(Instructions for the task)
Copy out exactly the line that contains "Challenge: I say there's no light" and all lines following it to the end of the data.

(Items from a data source)
◇ ◇ ◇ ◇ ◇ ◇ ◇
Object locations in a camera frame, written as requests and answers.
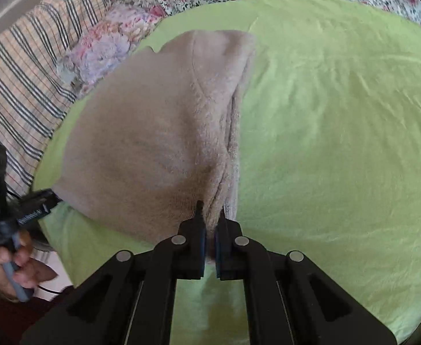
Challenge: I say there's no black cable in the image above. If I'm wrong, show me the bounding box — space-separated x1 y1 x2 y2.
32 284 75 293

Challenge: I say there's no light green bed sheet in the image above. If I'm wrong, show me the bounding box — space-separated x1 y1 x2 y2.
32 0 421 345

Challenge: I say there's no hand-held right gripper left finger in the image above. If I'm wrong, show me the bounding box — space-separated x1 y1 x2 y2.
20 200 207 345

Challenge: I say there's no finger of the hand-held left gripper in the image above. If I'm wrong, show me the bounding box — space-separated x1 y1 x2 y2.
34 189 62 211

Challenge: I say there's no dark red cloth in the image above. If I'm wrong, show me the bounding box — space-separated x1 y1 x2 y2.
0 262 74 345

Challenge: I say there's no plaid blanket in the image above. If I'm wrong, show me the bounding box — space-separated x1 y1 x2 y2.
0 0 132 259

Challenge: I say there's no beige knit sweater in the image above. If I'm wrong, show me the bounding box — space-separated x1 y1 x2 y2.
52 30 258 261

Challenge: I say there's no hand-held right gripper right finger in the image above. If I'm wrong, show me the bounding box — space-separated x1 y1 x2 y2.
214 206 400 345

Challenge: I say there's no floral pink lilac cloth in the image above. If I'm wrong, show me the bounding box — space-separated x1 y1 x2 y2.
57 5 168 96

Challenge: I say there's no person's left hand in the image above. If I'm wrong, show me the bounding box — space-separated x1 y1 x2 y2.
0 228 58 300
◇ ◇ ◇ ◇ ◇ ◇ ◇
(Response to this task)
Challenge: I say there's no light green bed sheet in the image above. If I'm wrong, show me the bounding box — space-separated x1 y1 x2 y2.
32 0 421 345

Challenge: I say there's no hand-held right gripper left finger in the image above. If I'm wrong, show me the bounding box — space-separated x1 y1 x2 y2.
20 200 207 345

Challenge: I say there's no finger of the hand-held left gripper in the image above. If I'm wrong, show me the bounding box — space-separated x1 y1 x2 y2.
34 189 62 211

Challenge: I say there's no dark red cloth in the image above. If I'm wrong, show me the bounding box — space-separated x1 y1 x2 y2.
0 262 74 345

Challenge: I say there's no plaid blanket in the image above. If I'm wrong, show me the bounding box — space-separated x1 y1 x2 y2.
0 0 132 259

Challenge: I say there's no beige knit sweater in the image above. If I'm wrong, show me the bounding box — space-separated x1 y1 x2 y2.
52 30 258 261

Challenge: I say there's no hand-held right gripper right finger in the image above. If I'm wrong, show me the bounding box — space-separated x1 y1 x2 y2.
214 206 400 345

Challenge: I say there's no floral pink lilac cloth in the image above. If I'm wrong, show me the bounding box — space-separated x1 y1 x2 y2.
57 5 168 96

Challenge: I say there's no person's left hand in the image above. If I'm wrong, show me the bounding box — space-separated x1 y1 x2 y2.
0 228 58 300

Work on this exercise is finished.